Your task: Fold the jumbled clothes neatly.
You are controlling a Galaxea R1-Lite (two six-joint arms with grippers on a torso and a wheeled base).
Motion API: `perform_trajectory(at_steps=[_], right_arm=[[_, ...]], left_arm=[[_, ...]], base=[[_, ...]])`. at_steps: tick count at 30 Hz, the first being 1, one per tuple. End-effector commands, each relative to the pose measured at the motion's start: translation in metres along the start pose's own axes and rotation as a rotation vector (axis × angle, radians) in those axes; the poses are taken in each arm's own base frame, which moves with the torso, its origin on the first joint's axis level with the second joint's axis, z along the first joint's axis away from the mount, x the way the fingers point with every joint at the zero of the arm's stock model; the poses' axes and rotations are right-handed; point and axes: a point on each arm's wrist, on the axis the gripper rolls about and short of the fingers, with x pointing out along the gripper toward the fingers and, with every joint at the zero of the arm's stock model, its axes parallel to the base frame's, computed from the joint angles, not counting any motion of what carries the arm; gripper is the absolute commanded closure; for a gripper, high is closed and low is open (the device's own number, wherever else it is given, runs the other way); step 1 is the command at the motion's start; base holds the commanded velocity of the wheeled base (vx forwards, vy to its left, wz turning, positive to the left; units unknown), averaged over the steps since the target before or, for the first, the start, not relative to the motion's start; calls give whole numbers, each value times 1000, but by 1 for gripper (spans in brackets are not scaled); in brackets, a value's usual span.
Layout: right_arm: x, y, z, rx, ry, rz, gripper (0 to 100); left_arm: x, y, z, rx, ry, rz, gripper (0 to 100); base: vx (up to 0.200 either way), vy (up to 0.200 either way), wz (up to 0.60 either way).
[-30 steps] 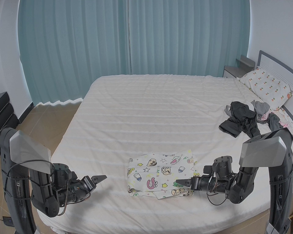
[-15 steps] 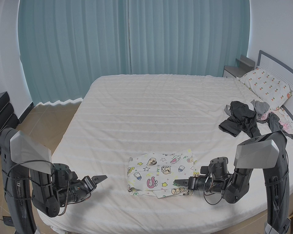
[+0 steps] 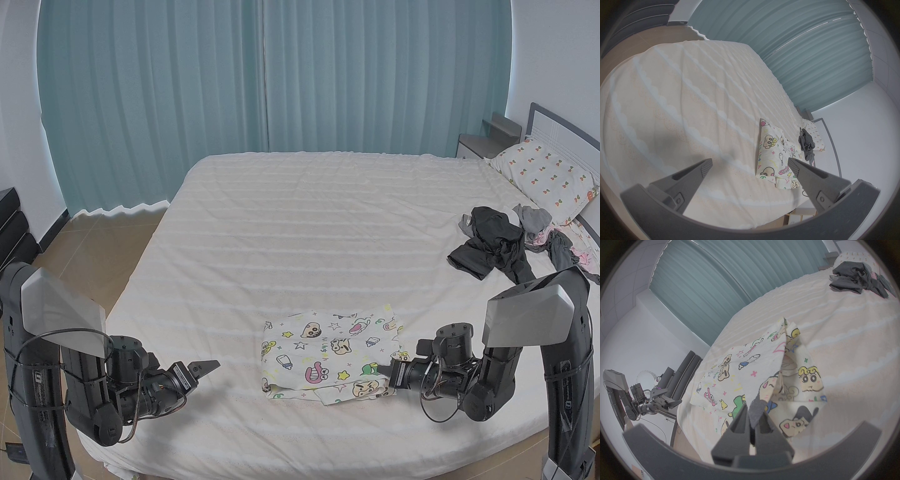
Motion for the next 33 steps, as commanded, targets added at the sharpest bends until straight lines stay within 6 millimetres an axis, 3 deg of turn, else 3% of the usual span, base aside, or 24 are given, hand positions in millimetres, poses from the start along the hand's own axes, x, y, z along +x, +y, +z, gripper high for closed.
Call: perform_trajectory(at_steps=[1, 6, 14, 15, 27, 33], right_arm=[[-13, 6, 4, -5, -6, 7, 100], [-17, 7, 4, -10, -1, 6, 100], [-2, -3, -6, -12, 23, -12, 100], [-1, -3, -9, -21, 35, -13, 0], [3, -3, -3, -35, -43, 19, 0], [-13, 5, 2, -36, -53, 35, 0]], left_arm=[[0, -1, 1, 4, -12, -11, 0], [0, -1, 1, 4, -11, -10, 0], [0, -1, 1, 4, -12, -11, 0], [0, -1, 1, 4, -12, -11, 0], [0, -1, 1, 4, -11, -10, 0], [0, -1, 1, 4, -11, -10, 0]], base=[[0, 0, 0], [0, 0, 0], [0, 0, 0], [0, 0, 0], [0, 0, 0], [0, 0, 0]])
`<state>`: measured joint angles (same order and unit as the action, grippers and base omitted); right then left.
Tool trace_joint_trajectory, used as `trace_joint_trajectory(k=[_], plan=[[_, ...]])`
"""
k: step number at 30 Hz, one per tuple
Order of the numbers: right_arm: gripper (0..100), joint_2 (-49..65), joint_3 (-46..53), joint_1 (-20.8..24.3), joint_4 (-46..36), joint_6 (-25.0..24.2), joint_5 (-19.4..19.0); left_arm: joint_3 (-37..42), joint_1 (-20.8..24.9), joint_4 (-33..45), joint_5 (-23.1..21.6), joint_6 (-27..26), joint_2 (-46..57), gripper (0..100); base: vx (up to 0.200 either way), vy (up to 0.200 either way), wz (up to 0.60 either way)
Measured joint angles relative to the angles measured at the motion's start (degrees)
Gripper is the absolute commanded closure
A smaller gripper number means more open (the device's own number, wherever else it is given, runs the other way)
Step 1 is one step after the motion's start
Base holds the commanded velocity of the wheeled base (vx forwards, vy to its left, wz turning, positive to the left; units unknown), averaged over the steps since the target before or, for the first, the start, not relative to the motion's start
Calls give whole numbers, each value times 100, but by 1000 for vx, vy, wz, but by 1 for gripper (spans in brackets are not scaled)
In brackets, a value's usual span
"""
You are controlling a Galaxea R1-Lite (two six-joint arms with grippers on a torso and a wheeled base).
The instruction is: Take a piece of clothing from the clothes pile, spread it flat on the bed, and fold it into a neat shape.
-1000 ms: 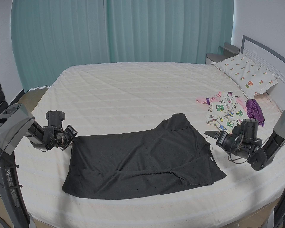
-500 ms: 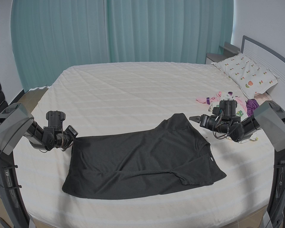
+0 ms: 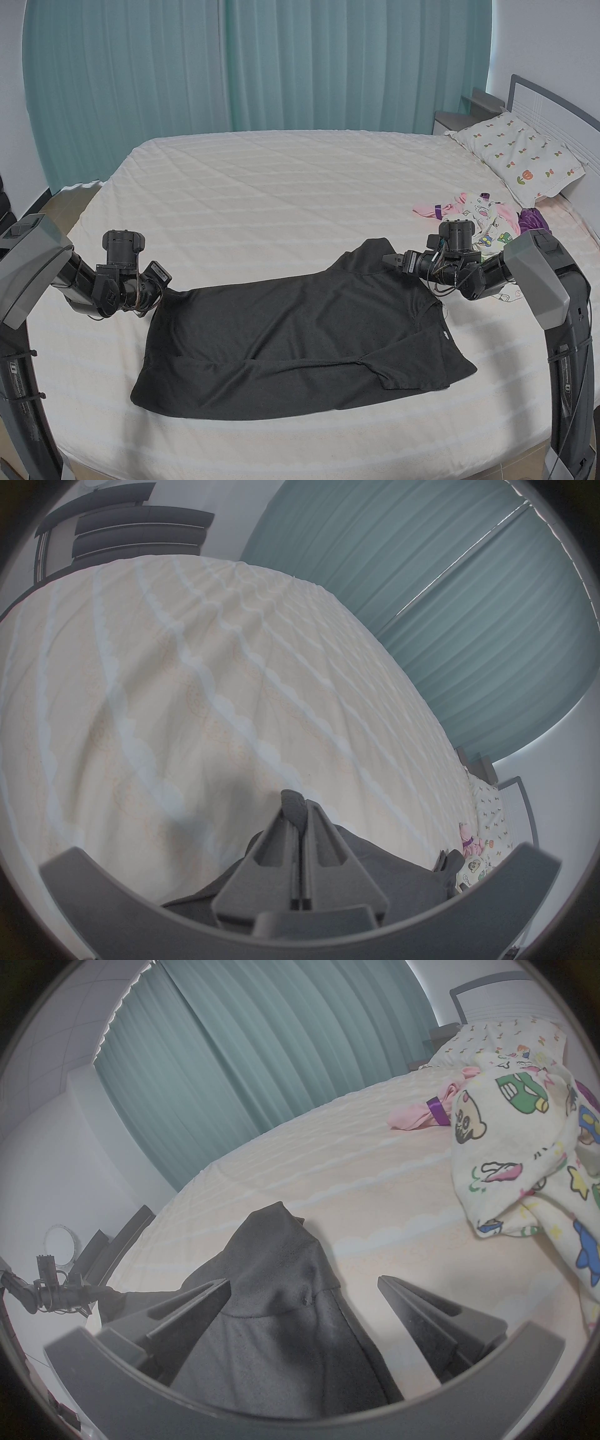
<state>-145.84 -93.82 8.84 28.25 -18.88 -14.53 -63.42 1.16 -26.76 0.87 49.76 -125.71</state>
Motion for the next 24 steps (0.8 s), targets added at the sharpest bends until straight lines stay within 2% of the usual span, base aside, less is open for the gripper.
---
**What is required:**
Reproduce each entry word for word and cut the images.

**Finished exercise:**
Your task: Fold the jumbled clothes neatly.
You are controlling a Galaxea R1-Lite (two six-joint arms with grippers on a torso and a wheeled base).
Motion API: `perform_trajectory(at_steps=[_], right_arm=[[_, ...]], left_arm=[[_, ...]], base=[[_, ...]])`. at_steps: tick count at 30 Hz, the first being 1, one per tuple. End-effector commands, each relative to the pose measured at the motion's start: translation in metres along the start pose's own axes and rotation as a rotation vector (axis × angle, radians) in those axes; the poses are taken in each arm's own base frame, which moves with the torso, its origin on the first joint's axis level with the second joint's axis, z along the first joint's axis away from the mount, x the way the fingers point with every joint at the zero of the arm's stock model; the poses' axes and rotations are right-handed; point and axes: a point on each arm's wrist, on the axis the gripper rolls about and short of the fingers, with x pointing out along the gripper toward the fingers and, with every joint at the zero of the arm's stock model, its axes parallel to the base frame's, computed from the joint angles, not counting any motion of what carries the arm; gripper is the absolute commanded closure; for a gripper, high is closed and low is open (the device's own number, wherever else it is given, runs the other way); step 1 is the command at the motion's start; base holds the commanded velocity of the wheeled base (vx forwards, vy to its left, wz turning, positive to the left; units unknown), averaged over the steps since the target before or, for the first, the start, not relative to the motion's start; calls give whole numbers, each value times 1000, but by 1 for gripper (spans in brackets are not scaled); in brackets, a value's usual span.
Layout: right_arm: x, y, z, rx, ry, rz, gripper (0 to 100); left_arm: x, y, z, rx, ry, rz, gripper (0 to 100); base: vx (up to 0.200 either way), vy (up to 0.200 either way), wz (up to 0.60 either way).
[-30 steps] 
[-15 steps] 
[+0 steps] 
Motion for the next 33 steps, as commanded, targets added at the sharpest bends until straight lines stay within 6 millimetres an axis, 3 deg of turn, else 3% of the usual span, base aside, or 24 are given, hand positions in millimetres, poses from the start along the hand's own axes, x, y, z along +x, +y, +z, gripper high for closed.
Call: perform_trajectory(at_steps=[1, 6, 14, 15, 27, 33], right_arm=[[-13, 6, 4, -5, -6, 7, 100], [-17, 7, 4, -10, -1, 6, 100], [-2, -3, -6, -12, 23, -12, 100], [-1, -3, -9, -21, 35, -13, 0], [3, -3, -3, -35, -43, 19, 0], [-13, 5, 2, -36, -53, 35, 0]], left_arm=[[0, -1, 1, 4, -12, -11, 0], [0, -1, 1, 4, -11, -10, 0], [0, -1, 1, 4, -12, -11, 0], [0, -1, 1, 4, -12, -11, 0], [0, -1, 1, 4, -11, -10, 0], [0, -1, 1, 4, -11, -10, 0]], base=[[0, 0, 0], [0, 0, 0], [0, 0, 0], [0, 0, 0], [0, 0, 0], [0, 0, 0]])
`<state>`: measured joint angles (same order and unit as the action, grippers and base omitted); right then left.
Tool trace_joint_trajectory, used as `trace_joint_trajectory(k=[_], plan=[[_, ...]])`
"""
k: step number at 30 Hz, one per tuple
Order of the numbers: right_arm: gripper (0..100), joint_2 (-49..65), joint_3 (-46..53), joint_1 (-20.8..24.3), joint_4 (-46..36), joint_6 (-25.0..24.2), joint_5 (-19.4..19.0); left_arm: joint_3 (-37..42), joint_1 (-20.8..24.9), joint_4 (-33..45), joint_5 (-23.1..21.6), joint_6 (-27..26), joint_2 (-46..57), gripper (0..100); base: vx (up to 0.200 either way), vy (up to 0.200 either way), wz (up to 0.60 either way)
Measured joint angles relative to the angles measured at the motion's start (degrees)
Gripper is the absolute commanded closure
A smaller gripper number means more open (the device's own number, wherever else it is given, runs the other way)
Step 1 is one step after the motion's start
Base holds the commanded velocity of the wheeled base (vx forwards, vy to its left, wz turning, positive to the left; units unknown), averaged over the steps since the target before or, for the first, the start, not relative to the motion's start
Calls give whole numbers, each value times 100, but by 1000 for vx, vy, wz, but by 1 for gripper (spans in brackets are not scaled)
In brackets, a value's usual span
"""
You are controlling a Galaxea R1-Lite (two six-joint arms with grippers on a torso and a wheeled base).
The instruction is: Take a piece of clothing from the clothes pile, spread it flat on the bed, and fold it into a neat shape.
-1000 ms: 
-500 ms: 
+0 ms: 
<state>-145.84 -93.82 8.84 28.25 -18.88 -14.53 -63.42 1.16 -26.76 0.87 49.76 -125.71</state>
Motion for the next 24 steps (0.8 s), targets added at the sharpest bends until straight lines stay within 2% of the usual span, base aside, less is open for the gripper.

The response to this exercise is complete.